Zama. 2017, Lucrecia Martel

El regreso de Lucrecia Martel tras casi una década sin estrenar ningún largometraje conserva los rasgos propios de su estilo y añade algunas sorpresas. La más llamativa es que se trata de una película ambientada en el pasado. Por primera vez en su filmografía, la directora argentina abandona el tiempo presente y retrocede hasta el siglo XVIII, la época de las colonias europeas en América del Sur, las epidemias del cólera y el comercio de esclavos.

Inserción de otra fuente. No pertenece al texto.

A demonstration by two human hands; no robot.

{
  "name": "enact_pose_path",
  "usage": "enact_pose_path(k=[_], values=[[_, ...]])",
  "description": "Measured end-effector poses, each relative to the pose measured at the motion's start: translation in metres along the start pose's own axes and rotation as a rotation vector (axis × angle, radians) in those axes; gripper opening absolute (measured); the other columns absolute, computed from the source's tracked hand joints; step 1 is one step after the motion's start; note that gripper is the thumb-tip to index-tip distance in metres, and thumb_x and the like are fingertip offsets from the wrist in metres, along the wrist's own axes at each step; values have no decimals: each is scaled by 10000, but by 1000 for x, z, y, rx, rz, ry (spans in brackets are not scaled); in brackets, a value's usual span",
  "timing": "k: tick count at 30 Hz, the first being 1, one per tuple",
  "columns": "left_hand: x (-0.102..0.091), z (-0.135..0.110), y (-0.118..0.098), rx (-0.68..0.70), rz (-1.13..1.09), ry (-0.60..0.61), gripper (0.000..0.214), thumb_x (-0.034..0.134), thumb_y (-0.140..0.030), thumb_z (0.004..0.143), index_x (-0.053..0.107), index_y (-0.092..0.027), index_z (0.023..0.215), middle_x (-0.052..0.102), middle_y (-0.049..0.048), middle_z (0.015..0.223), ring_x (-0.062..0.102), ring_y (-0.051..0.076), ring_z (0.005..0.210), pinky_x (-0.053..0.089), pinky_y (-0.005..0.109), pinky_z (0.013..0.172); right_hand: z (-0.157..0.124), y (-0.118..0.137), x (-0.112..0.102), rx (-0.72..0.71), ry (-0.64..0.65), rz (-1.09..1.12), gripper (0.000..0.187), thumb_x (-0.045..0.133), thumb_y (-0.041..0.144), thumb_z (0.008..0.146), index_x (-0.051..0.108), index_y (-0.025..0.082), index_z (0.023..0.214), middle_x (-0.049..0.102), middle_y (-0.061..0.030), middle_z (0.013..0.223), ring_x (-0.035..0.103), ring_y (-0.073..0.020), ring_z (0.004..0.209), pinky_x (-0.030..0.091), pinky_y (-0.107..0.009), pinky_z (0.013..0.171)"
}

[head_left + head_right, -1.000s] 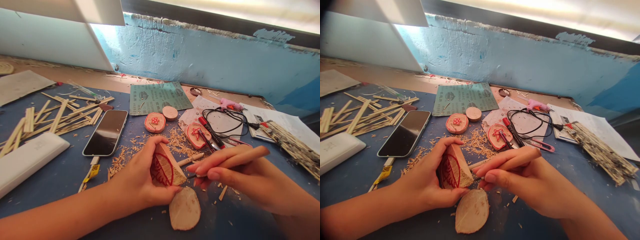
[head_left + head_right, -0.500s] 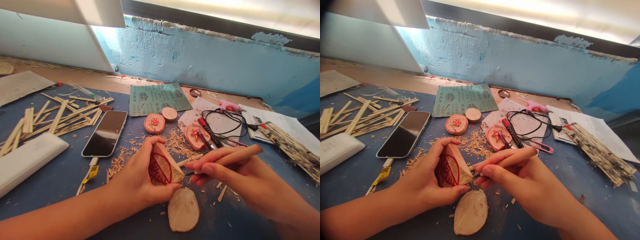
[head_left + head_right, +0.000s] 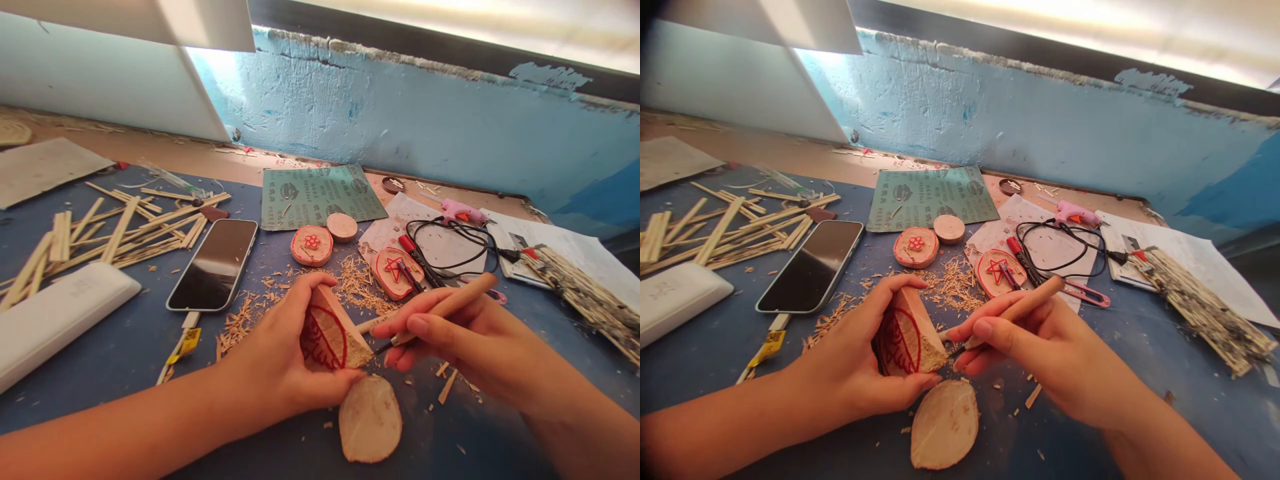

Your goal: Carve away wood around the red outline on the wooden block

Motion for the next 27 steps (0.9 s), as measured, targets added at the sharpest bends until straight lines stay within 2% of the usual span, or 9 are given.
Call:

Sin embargo, Martel no se entretiene en detallar el contexto ni en hacer una exhaustiva recreación histórica. Todo lo que rodea al protagonista Diego de Zama contribuye a explicar sus turbulencias interiores, para ello, la película prescinde de las habituales secuencias descriptivas y se concentra en el perfil íntimo del personaje interpretado por Daniel Giménez Cacho. No en vano, el actor mexicano aparece en casi todas las imágenes del film, como una representación persistente del desconcierto que nace en la novela de partida. Y aquí reside otra de las novedades de Zama. Porque en lugar de ser un guión original, como en los anteriores trabajos de Martel, ahora es la propia cineasta quien adapta un texto de Antonio Di Benedetto, autor que comprimió la zozobra humana en la figura de un funcionario de la corona española destinado a esperar en la frontera de Paraguay un cambio de destino que nunca llega. Martel despoja la narración de cuanta información le es posible, dejando solo lo necesario para que el público siga la trama guiado por su intuición. No es una película fácil, ninguna de Lucrecia Martel lo es. Se trata de cine que evoca sensaciones, cine introspectivo y de atmósferas, más que de paisajes.

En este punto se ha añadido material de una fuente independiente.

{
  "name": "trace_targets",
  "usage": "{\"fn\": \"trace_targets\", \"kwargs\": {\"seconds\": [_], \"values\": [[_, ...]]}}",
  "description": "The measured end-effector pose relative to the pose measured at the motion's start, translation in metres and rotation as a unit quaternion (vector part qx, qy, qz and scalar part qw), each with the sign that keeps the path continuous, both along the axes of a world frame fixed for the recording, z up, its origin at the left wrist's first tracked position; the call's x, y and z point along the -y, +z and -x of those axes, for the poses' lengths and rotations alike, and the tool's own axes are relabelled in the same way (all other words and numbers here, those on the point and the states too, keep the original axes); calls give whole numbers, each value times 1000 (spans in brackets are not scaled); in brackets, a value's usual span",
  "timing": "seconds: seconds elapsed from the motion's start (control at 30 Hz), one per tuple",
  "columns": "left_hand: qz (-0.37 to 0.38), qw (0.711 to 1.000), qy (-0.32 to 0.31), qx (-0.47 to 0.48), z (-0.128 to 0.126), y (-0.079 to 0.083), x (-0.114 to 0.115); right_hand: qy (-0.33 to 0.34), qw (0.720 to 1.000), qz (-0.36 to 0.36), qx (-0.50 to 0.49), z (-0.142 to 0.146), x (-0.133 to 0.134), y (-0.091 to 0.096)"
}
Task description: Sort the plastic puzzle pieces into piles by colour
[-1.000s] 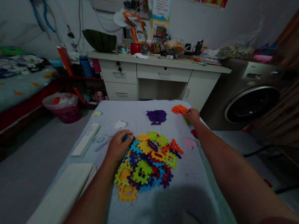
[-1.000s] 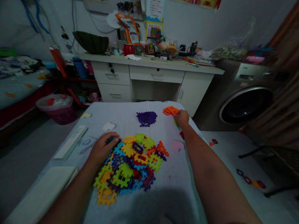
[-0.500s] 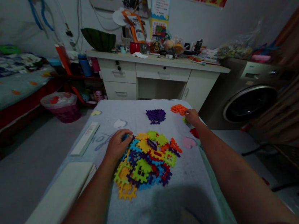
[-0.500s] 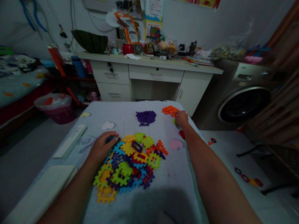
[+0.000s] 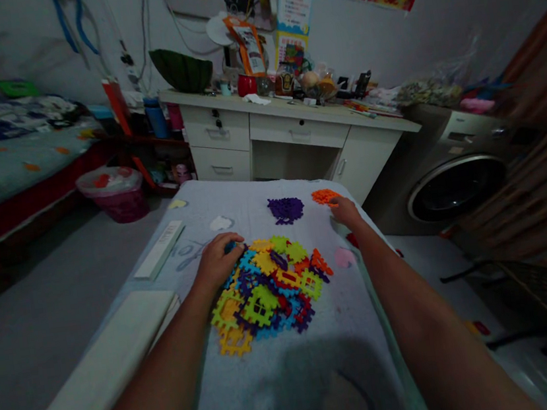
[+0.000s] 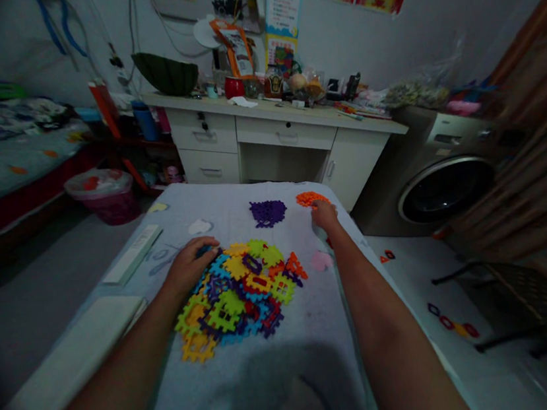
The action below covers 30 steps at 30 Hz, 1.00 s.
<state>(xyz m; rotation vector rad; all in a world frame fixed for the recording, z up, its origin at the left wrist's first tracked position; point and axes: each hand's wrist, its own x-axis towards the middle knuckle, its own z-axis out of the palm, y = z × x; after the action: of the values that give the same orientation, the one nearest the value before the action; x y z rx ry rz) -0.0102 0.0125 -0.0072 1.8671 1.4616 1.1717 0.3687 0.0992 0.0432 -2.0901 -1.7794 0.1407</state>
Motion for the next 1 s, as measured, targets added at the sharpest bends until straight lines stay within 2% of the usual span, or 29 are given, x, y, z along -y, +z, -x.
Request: {"fn": "trace_targets", "kwargs": {"seconds": [0.1, 0.2, 0.27, 0.33, 0.43, 0.53, 0.63, 0.73, 0.83, 1.0], "values": [[-1, 1000, 0, 8, 0, 1, 1, 119, 992, 8, -41, 26, 17, 12], [-3, 1000, 2, 16, 0, 1, 1, 260, 958, 111, -53, 58, 43, 24], [-7, 1000, 5, 26, -1, 0, 1, 301, 937, 177, -27, 78, 62, 29], [-9, 999, 9, 37, -1, -1, 1, 299, 932, 204, 0, 94, 77, 32], [-7, 999, 11, 42, -1, 0, 1, 283, 937, 202, 40, 108, 92, 31], [0, 999, 7, 34, -1, 1, 1, 291, 933, 202, 64, 113, 97, 31], [0, 1000, 3, 27, -1, 2, 2, 285, 937, 195, 43, 110, 98, 35], [0, 1000, 0, 23, -1, 2, 1, 249, 953, 172, -18, 98, 95, 42], [1, 1000, 1, 21, -1, 0, 0, 211, 967, 126, -74, 75, 85, 45], [4, 1000, -1, 13, 1, -3, -2, 102, 972, 72, -200, 23, 61, 37]]}}
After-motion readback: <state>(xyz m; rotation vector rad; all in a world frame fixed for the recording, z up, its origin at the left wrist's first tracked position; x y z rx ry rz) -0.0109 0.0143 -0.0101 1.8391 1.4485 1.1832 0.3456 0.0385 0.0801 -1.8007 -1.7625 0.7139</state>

Martel desarrolla su sentido del encuadre mediante composiciones arriesgadas, que huyen del clasicismo pictórico que suele afectar a esta clase de producciones. Así, el espectador adopta a veces el papel de testigo de los hechos, a través de puntos de vista inesperados. La mirada del actor es la misma del público, mediante el uso de planos cortos que refuerzan la impresión de encierro y desasosiego. Por contraste, los planos más abiertos y generales permiten dar un respiro y atisbar la exuberancia de la naturaleza, tan bella como amenazante. Nada de esto sería posible sin el gran trabajo fotográfico de Rui Poças, quien dota a las imágenes del film de una identidad marcada por el empleo del color y la luz. El cuarto largometraje de Lucrecia Martel es también el primero que ha rodado en cine digital (otra novedad que aporta Zama), manteniendo la valentía y la voluntad de transgresión que caracterizan su obra. Ella es uno de los cineastas más originales del panorama actual, lo que queda patente al asomarse al misterio de esta película que lleva la huella de su autora impresa en cada imagen.